Um dos seus primeiros atos de comando foi precipitar o fuzilamento de traidores do Grande Conselho que estavam presos no cárcere de San Vittore, o genro Galeazzo Ciano, que fora seu ministro do Exterior, e o general Emilio De Bono, também ele, como Balbo, um dos quatro líderes da Marcha sobre Roma. Ciano morreu, ao encarar o pelotão de fuzilamento, gritando “viva a Itália”.

Menos de dois anos após, Mussolini seria fuzilado pelos guerrilheiros juntamente com a amante, ao se dirigir para a fronteira com a Suíça, onde pretendia obter asilo. Consta que carregasse um tesouro jamais encontrado. Seu cadáver foi pendurado de cabeça para baixo em uma bomba de gasolina de uma praça milanesa ao lado da amada, Claretta Petacci, e de mais seis figurões do Partido Fascista.

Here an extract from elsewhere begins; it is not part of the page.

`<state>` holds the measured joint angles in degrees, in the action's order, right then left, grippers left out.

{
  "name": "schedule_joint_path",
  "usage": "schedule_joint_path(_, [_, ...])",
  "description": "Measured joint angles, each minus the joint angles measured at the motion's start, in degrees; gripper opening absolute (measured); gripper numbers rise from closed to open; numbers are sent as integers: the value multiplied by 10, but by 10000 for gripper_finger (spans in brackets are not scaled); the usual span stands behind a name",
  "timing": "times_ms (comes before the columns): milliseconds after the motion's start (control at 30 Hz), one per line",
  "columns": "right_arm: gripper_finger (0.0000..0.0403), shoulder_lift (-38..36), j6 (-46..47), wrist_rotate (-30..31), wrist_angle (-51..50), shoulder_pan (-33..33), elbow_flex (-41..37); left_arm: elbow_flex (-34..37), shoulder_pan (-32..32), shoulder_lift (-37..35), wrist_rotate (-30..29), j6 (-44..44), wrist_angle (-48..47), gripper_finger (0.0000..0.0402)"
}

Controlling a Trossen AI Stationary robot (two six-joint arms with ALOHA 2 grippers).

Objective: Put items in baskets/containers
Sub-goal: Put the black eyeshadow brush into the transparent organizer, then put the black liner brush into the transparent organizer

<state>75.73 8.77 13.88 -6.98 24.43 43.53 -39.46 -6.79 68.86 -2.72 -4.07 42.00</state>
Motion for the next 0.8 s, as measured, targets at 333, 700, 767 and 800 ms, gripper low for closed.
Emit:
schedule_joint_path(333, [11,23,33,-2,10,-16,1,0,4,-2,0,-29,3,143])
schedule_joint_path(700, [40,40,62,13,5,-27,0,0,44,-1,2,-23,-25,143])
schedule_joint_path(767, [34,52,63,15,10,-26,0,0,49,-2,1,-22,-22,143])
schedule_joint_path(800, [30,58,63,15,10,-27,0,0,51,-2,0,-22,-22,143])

Dino Grandi, autor da Moção Fatal, refugiou-se em São Paulo por um ano e deslumbrou minhas noites com suas evocações

O nosso presidente da República, entreguista do Brasil e do seu próprio poder depositado nas mãos do exército de ocupação, não corre aqueles riscos, e não os correrá enquanto o general Heleno e um grupo numeroso de estrelados garantirem a sua presença no Planalto. Entre outros pecados capitais atribuíveis a Bolsonaro aninha-se seu comportamento no caso da pandemia que nos açoita. A mídia mundial já elegeu os vilões desta situação, o presidente Trump, o premier britânico Johnson e, com destaque especial, Bolsonaro, apontado como o primeiro responsável pela transformação do País em epicentro da praga. É certo que ele contribui para a hecatombe e o mundo, como de hábito, se curva. 

Assim não é o único culpado, outro é o nosso atraso de terra medieval, sem nação e sem Estado Democrático de Direito, onde a casa-grande e a senzala continuam de pé. Se o iluminista francês Montesquieu pudesse milagrosamente observar o Brasil atual, cairia, no mínimo, em profunda depressão. Tadinho do Montesquieu, aquele que nos ensinou a estrutura política indispensável à democracia, a presença de três poderes distintos e soberanos, Executivo, Legislativo e Judiciário. A rigor, faltam desde sempre. Ouvimos agora o eco dos pedidos de impeachment de Bolsonaro, que chovem de alguns cantos.

Vejamos: o Executivo é fardado, o Legislativo, comandado (?) por Rodrigo Maia, um político amedrontado pela própria sombra, sobraria a tarefa para o Judiciário, conforme alguns analistas asseveram. Mas que Judiciário é este, representado por uma alta corte (?) que tudo permitiu sem pestanejar desde os desmandos da Lava Jato.

Extraordinária a reflexão recente de Gilmar Mendes, dono de uma personalidade que por muito tempo se impôs no STF. Diz ele que a situação do momento, turva e irremediavelmente antidemocrática, decorre da operação de Moro e Dallagnol. É tarde, muito tarde, para certos reconhecimentos. O Supremo (?) foi conivente com toda a sequência de golpes a desaguar na ilegítima eleição de Jair Bolsonaro, depois das revelações irrecorríveis do site The Intercept, o enredo invalida todos os lances que se seguiram à condenação sem provas de Lula.

Tudo o que se deu desde a Lava Jato é ilegítimo. Mas o Brasil fala impunemente de próximas eleições como se vivêssemos uma total normalidade. Desconfio que seja esta a “normalidade à brasileira”, para todo o sempre, e que o STF vai capitular em breve.